## ASSIGNED TASK
Reproduce the line with "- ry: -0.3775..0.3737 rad" and everything after it in the listing below, exactly, both ends included. No pictures.

=== DATA SEGMENT ===

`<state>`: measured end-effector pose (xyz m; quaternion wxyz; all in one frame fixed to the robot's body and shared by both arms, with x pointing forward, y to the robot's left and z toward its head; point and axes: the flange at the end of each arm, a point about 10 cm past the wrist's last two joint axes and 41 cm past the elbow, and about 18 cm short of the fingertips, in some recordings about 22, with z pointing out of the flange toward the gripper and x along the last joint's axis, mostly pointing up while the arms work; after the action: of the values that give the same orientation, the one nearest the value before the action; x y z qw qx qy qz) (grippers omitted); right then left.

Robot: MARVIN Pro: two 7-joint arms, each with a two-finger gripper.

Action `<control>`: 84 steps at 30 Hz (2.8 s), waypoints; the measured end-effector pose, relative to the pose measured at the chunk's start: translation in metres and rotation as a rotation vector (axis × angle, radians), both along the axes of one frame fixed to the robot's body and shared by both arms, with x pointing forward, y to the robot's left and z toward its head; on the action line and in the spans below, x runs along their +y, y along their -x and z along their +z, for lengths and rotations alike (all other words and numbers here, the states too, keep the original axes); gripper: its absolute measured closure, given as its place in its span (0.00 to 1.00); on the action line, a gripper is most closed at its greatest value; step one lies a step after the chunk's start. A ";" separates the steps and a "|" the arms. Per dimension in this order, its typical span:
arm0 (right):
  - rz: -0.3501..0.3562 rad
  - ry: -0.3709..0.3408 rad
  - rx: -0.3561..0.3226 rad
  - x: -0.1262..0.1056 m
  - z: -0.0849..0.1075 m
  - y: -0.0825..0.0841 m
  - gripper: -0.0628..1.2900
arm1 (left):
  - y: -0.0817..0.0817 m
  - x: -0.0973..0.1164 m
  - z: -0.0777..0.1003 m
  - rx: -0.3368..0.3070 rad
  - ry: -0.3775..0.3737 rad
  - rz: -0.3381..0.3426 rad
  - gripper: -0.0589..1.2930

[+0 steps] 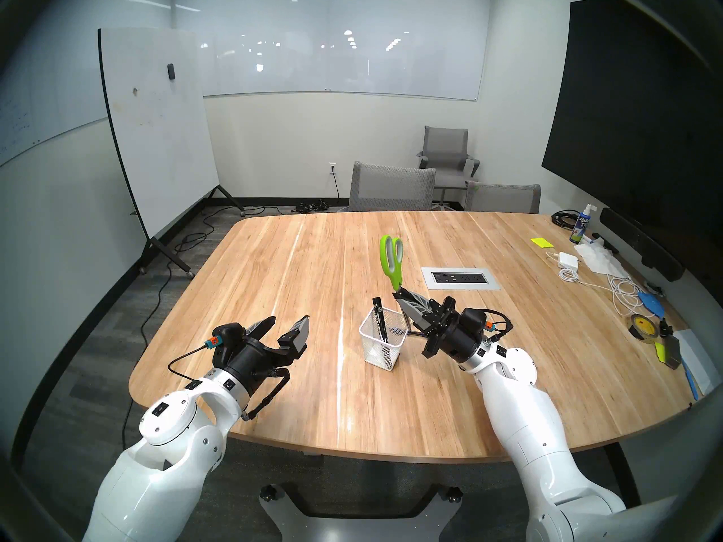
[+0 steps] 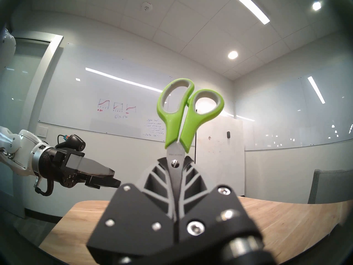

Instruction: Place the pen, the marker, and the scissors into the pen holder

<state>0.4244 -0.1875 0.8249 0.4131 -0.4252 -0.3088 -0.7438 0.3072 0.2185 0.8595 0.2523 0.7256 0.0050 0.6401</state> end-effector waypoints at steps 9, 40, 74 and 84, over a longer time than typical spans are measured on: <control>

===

## TASK SOLUTION
  - ry: -0.3775..0.3737 rad
  - rz: -0.3381..0.3426 rad
  - gripper: -0.0589..1.2930

[+0 steps] 
[+0 steps] 

Instruction: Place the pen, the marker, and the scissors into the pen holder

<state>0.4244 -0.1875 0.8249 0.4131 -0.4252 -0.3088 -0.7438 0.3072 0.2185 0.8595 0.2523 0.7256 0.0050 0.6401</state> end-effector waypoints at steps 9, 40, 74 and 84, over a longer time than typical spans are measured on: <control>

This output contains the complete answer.